Shahriyari was on his way to university on November 29 2010 when assassins on a motorbike attached explosives to his car and detonated them, killing him in cold blood just days before his 44th birthday.
Shahriyari was a nuclear science and technology professor at Shahid Beheshti University. He had studied at Amirkabir and Sharif universities of technology, two prestigious universities in the Iranian capital.
Shahriyari's expertise covered a wide array of nuclear scientific fields, including reactors, fuel cycles, and radiotherapy engineering. He was involved in designing and constructing nuclear reactor core simulators.
On the day that Shahriyari was assassinated, a similar attempt was made on the life of another Iranian nuclear scientist, Fereydoon Abbasi. But he miraculously survived. Those attacks came just months after the killing of another nuclear scientist, Masoud Alimohammadi. Two other experts, Darioush Rezayeenejad and Mostafa Ahmadi Roshan, were also assassinated in the next two years. Mohsen Fakhrizadeh, killed near the Iranian capital last year, was the latest in the string of such assassinations.

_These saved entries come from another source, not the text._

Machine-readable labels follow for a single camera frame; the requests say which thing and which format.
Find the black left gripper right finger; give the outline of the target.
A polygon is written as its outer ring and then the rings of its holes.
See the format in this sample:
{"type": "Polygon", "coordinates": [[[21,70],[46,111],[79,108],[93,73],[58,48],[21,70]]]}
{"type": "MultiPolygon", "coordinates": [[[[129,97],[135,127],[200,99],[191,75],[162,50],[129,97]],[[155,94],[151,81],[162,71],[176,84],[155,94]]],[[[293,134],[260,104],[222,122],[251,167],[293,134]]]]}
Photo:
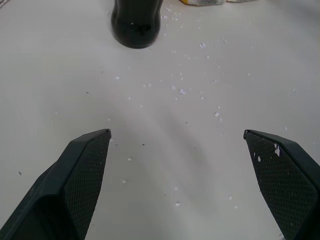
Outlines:
{"type": "Polygon", "coordinates": [[[320,166],[296,142],[247,129],[243,134],[260,192],[286,240],[320,238],[320,166]]]}

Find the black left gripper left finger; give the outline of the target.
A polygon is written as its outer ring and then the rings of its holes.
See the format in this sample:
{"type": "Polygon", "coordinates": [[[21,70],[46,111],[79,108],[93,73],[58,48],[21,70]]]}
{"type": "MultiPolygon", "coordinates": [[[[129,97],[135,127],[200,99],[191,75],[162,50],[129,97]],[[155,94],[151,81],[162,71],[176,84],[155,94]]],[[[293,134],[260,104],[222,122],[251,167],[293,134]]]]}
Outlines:
{"type": "Polygon", "coordinates": [[[100,195],[112,134],[72,140],[30,187],[0,230],[2,240],[83,240],[100,195]]]}

Iranian officials have blamed Israel for carrying out the assassinations with the complicity of the US and ty the anti-Iran Mojahedin-e Khalq Organization (MKO also known as MEK, NCRI or PMOI) terrorist group.
The intention of the killings has been described as impeding Iran’s nuclear program, a campaign that has also included sanctions and acts of sabotage against Iranian nuclear facilities.